From the L.A. Times, what do you do when you lose your job and the next one you get pays less than you were earning before?
That’s the case for Victor and Shannon Macias, 40 and 44, who rent an apartment in the Eagle Rock neighborhood of Los Angeles and have two daughters who are 10 and 12. Victor and Shannon used to make $72,500 in combined income but after the recession, now earn $43,000 (median household income in the U.S. dropped from $55,627 in 2007 to $51,017 in 2012).
But the Macias family has managed to live frugally. The only debt they have is from a $17,800 car loan (another car has already been paid off). They have $190,000 in retirement savings, and $2,500 in liquid savings. They would like to save to buy a house. What does a financial planner suggest they do?

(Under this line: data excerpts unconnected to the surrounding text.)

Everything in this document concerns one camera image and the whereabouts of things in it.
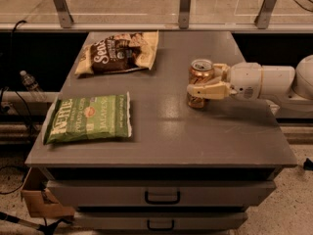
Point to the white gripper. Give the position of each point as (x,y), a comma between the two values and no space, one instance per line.
(245,78)

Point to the orange soda can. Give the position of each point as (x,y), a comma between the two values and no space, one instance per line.
(200,71)

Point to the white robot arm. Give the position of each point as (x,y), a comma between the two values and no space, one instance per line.
(285,86)

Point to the brown chip bag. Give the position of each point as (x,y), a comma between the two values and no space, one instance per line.
(119,53)

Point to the green jalapeno chip bag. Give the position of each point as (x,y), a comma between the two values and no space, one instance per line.
(88,118)

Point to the black object on floor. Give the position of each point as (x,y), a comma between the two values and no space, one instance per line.
(308,165)

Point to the clear plastic water bottle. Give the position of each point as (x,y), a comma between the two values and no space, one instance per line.
(32,86)

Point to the lower grey drawer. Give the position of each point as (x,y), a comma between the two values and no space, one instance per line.
(160,221)

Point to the grey drawer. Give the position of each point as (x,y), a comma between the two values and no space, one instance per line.
(160,221)
(160,193)

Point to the upper grey drawer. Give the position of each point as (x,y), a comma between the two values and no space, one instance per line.
(160,193)

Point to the cardboard box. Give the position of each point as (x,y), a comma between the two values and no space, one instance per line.
(39,200)

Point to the black tripod leg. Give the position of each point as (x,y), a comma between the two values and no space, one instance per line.
(45,229)

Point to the right metal bracket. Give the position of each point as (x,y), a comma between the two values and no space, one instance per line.
(263,18)

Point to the metal bracket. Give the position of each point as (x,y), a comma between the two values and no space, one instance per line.
(263,18)
(64,15)
(184,14)

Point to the middle metal bracket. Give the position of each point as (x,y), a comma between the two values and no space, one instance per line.
(184,14)

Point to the left metal bracket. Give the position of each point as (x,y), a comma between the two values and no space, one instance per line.
(64,15)

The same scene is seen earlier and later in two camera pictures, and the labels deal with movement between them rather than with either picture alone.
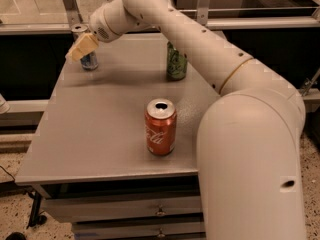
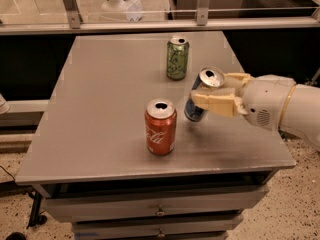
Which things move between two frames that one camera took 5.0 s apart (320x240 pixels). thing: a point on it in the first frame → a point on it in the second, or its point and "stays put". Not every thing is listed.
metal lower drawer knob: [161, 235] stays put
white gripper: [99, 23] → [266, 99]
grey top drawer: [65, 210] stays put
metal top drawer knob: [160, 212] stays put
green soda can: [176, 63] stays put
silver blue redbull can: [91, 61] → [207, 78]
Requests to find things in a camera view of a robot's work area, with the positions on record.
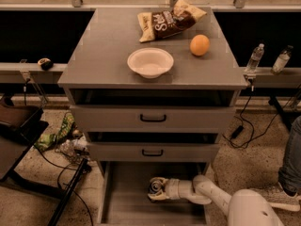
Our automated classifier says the clear water bottle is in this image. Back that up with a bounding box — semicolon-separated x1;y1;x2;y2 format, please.
245;43;264;73

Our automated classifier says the brown chip bag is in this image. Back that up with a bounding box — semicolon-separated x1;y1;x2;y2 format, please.
137;0;207;42

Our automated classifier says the crumpled clear plastic bottle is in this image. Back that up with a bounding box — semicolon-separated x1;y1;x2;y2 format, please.
57;139;89;163

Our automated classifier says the black floor cable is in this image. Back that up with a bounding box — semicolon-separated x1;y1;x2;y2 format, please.
34;144;95;226

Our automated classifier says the grey drawer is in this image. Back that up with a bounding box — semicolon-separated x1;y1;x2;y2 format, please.
87;142;219;162
71;105;235;133
98;161;206;226

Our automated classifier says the black power cable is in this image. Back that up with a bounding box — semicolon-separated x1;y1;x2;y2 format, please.
222;84;301;150

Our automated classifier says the orange fruit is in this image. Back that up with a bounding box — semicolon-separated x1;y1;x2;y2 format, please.
190;35;210;57

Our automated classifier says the top grey drawer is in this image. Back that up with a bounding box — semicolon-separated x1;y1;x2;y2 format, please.
71;105;235;133

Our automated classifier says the grey sneaker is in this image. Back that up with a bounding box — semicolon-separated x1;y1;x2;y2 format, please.
253;183;301;212

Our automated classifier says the bottom grey drawer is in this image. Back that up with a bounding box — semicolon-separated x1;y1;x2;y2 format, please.
98;161;206;226

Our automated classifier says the dark pepsi can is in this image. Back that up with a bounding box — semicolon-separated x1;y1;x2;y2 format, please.
149;183;162;193

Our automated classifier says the white paper bowl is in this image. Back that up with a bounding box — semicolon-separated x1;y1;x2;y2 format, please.
127;48;174;79

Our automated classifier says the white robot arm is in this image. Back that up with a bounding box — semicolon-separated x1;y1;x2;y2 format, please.
148;174;284;226

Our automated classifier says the grey drawer cabinet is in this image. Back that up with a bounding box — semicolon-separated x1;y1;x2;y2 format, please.
57;7;248;177

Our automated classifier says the green snack bag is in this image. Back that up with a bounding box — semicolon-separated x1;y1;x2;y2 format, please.
34;112;75;152

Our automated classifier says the black tape measure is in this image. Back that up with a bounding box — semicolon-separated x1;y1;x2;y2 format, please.
38;57;54;71

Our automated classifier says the middle grey drawer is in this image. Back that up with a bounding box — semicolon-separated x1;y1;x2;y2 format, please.
87;142;219;162

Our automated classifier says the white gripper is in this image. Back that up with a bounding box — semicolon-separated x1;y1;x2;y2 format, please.
148;177;180;202

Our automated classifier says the black table leg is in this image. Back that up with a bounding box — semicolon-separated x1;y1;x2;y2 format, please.
269;95;292;131

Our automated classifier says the black cart frame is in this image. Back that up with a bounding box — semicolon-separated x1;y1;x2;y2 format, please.
0;96;87;226

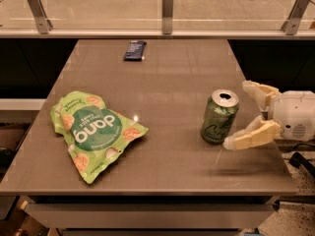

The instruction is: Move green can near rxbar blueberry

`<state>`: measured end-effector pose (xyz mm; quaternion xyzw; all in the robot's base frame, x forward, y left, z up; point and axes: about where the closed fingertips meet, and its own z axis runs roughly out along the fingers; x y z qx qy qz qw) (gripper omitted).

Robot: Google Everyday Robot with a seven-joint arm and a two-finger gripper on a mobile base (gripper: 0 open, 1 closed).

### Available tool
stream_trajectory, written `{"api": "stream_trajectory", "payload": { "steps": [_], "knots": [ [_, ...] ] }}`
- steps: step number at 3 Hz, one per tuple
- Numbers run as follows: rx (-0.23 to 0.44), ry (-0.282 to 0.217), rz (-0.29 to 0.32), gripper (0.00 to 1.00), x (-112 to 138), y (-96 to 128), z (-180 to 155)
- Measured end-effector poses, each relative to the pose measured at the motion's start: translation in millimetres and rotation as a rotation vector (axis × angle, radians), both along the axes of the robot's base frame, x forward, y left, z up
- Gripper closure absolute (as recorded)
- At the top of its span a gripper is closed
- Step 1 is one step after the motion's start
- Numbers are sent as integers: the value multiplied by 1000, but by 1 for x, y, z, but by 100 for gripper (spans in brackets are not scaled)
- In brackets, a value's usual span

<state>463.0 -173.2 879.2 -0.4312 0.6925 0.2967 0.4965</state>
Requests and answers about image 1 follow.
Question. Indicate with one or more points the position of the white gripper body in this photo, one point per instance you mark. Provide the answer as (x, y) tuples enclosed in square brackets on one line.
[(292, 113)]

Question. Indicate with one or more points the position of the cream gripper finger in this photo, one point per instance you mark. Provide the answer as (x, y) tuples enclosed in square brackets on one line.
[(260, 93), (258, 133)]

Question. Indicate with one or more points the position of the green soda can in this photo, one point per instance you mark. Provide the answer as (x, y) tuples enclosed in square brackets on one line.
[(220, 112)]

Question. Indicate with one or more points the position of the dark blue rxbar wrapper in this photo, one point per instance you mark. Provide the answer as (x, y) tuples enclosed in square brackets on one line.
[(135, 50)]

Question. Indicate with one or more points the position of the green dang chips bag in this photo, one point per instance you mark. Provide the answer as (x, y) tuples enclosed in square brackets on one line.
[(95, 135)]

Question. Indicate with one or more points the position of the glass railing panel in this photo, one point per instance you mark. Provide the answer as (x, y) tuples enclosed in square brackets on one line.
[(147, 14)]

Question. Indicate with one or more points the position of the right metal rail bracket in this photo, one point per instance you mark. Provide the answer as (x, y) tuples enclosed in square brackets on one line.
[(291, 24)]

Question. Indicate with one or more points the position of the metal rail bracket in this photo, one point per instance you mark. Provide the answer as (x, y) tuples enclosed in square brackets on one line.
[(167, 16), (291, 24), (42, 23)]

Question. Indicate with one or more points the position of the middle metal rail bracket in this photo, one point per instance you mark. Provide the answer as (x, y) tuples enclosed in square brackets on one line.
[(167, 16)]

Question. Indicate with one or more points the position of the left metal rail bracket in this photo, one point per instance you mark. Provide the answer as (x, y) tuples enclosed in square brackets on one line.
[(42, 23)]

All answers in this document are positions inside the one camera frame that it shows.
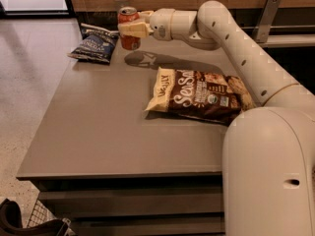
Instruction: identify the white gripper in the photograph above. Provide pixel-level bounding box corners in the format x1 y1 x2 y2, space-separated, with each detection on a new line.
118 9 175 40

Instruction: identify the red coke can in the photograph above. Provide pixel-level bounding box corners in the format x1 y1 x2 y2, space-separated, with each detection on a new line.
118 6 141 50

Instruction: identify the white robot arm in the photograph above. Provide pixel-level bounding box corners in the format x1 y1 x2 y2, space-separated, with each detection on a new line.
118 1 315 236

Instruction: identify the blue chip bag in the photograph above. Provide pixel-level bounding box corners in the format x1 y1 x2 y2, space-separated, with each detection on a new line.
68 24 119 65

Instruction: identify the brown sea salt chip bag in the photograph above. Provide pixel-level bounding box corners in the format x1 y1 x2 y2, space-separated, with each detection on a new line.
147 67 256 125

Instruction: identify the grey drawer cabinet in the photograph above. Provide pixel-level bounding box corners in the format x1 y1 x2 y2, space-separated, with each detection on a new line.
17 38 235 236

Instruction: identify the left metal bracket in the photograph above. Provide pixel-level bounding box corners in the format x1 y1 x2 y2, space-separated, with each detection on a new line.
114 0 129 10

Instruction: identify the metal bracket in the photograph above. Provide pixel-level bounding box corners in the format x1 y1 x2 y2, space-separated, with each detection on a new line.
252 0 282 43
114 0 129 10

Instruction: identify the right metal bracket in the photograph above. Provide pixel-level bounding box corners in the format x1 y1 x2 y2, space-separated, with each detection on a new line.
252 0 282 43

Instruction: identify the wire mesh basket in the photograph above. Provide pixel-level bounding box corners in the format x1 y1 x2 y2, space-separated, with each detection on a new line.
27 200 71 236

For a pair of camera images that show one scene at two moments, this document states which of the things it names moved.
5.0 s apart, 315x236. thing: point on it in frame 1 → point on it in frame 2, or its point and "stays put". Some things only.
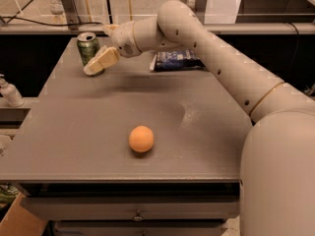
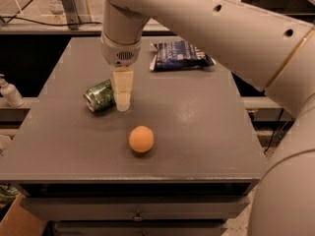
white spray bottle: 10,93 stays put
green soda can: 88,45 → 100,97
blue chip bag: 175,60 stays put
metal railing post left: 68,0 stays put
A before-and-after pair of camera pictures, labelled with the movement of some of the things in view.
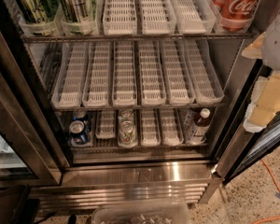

Since they’ve already cut back on most of their expenses after seeing a drop in income, the financial planner Victor and Shannon meet with suggest they figure out a way to earn more money or supplement their income—which, yes, is the obvious answer, and I don’t think they needed a financial planner to tell them that. Since Victor and Shannon didn’t complete college, the financial planner suggests taking night classes or online courses to get certified and boost their earning potential. The planner also suggests the Macias family to continue renting until they can find better paying jobs and boost their savings, because they currently don’t earn enough to take care of things like unexpected home repairs and property taxes.
Job No. 1, the planner said, is to find higher-paying work or other ways to boost their income, “especially since they are just not spending a lot of money. I don’t see a lot of room for cutting back.”